Babyborrowers06-25-08A
Wow, your baby really matches...the carpet!


Daton and Morgan are 18 or 19 or whatever age their parents guestimated, and are the beach-bum surfing-skate-boarders who have been on and off dating for a year. Excellent base for bringing a human into the world, please procreate soon. Twenty bucks says these two end up being the swingers on the show and are the first ones who use the phrase, "Did we leave the baby at Whole Foods yesterday? Man, I got the munchies."

Kelly and Austin are both 18 and are from Georgia, so I'm sure they are brother and sister or cousins or at least hear banjo music at family events. They call themselves "preppy," but mostly they are "spineless" and "hormonal." I'll let you guess which teen is which. Kelly folds faster than a cheap chair, and Austin makes the consummate dumb-ass guy move that we will discuss later. Let's just say every man watching was like, "Dude, you did not just do that! Dude. Dude."

babyborrowers06-25-08b.JPG
If you still sit on the counter to put on your makeup, you just
might be a redneck - uh, I mean, not ready to have a baby. And a redneck.

Cory & Alicea are 20 and 19 (doesn't that make him too old?) from Houston, Texas. Cory has earrings the baby is going to love to tear out of his lobes and Alicea made me add her name to my computer dictionary because Microsoft Word spells better than her mother. Both were raised by young, single mothers and want to be young parents so they can "better relate to them and grow up with them." Because if there is anything better than having 2 spoiled kids at home, it's having four. Alicea is a spoiled brat who **Spoiler Alert** is shocked to discover that having a baby suddenly makes it NOT ABOUT HER. Apparently she didn't relate well enough to her own young mother to know that.

Finally, we have Sean and Kelsey, who would make a great pair of Amish parents, probably because they are both from New Hampshire where we hear rumors they don't have cable, electricity, or any kind of fondness for Vermont.

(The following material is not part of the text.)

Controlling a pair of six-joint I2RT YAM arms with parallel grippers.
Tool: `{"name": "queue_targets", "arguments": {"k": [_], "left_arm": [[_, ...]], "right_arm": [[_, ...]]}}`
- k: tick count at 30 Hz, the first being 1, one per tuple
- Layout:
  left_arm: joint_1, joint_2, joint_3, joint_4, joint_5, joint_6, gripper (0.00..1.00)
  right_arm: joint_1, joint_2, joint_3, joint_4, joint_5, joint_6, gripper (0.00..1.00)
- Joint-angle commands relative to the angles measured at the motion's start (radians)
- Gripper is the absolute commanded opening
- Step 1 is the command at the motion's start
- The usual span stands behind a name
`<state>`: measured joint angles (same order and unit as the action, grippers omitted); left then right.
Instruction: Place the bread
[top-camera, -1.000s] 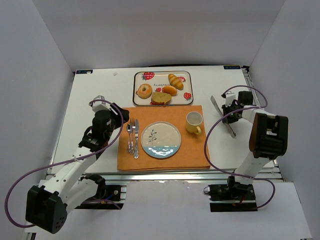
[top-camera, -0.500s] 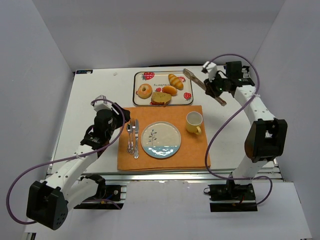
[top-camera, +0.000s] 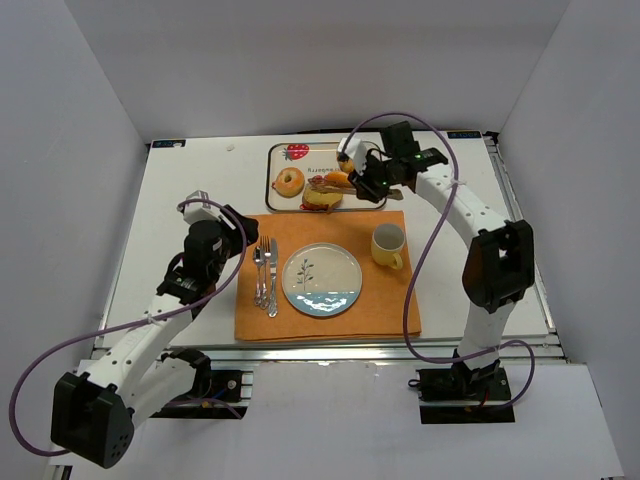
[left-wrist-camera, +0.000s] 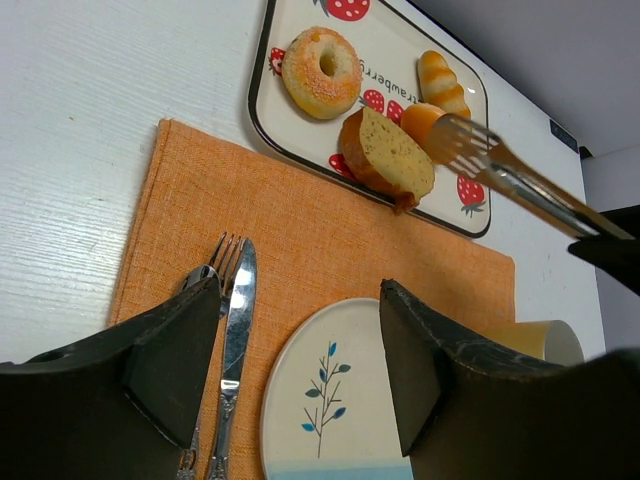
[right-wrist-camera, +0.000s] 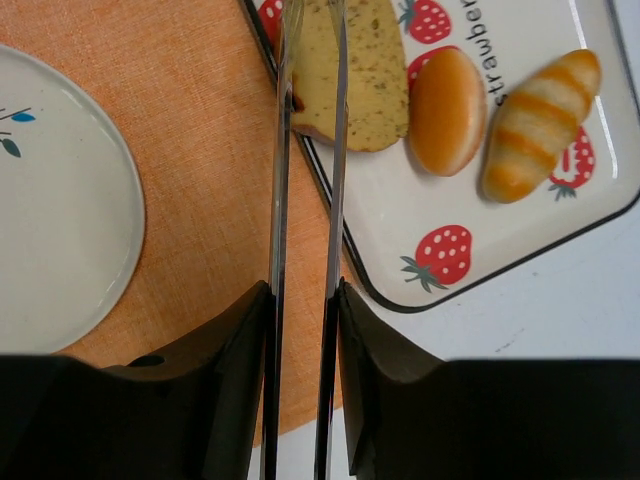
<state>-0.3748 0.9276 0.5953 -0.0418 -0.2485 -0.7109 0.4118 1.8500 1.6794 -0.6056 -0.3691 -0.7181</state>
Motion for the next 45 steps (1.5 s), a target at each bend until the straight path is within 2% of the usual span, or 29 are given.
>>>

Bloody foliage! Kelsey wants Sean to see that having kids "isn't that hard" (I'm guessing her babysitting marathon was 3 hours at most) and Sean wants Kelsey to see that being a parent is a bitch-ass hard job that requires 24/7/365/70+ years of hard work, worry, and gas money/loans. Finally a teenager who has his head out of his ass, which I believe is probably a caption on one of his MySpace page pictures.

Grab a beer (unless you're on this show, then grab a Capri Sun), and let's see how this turns out!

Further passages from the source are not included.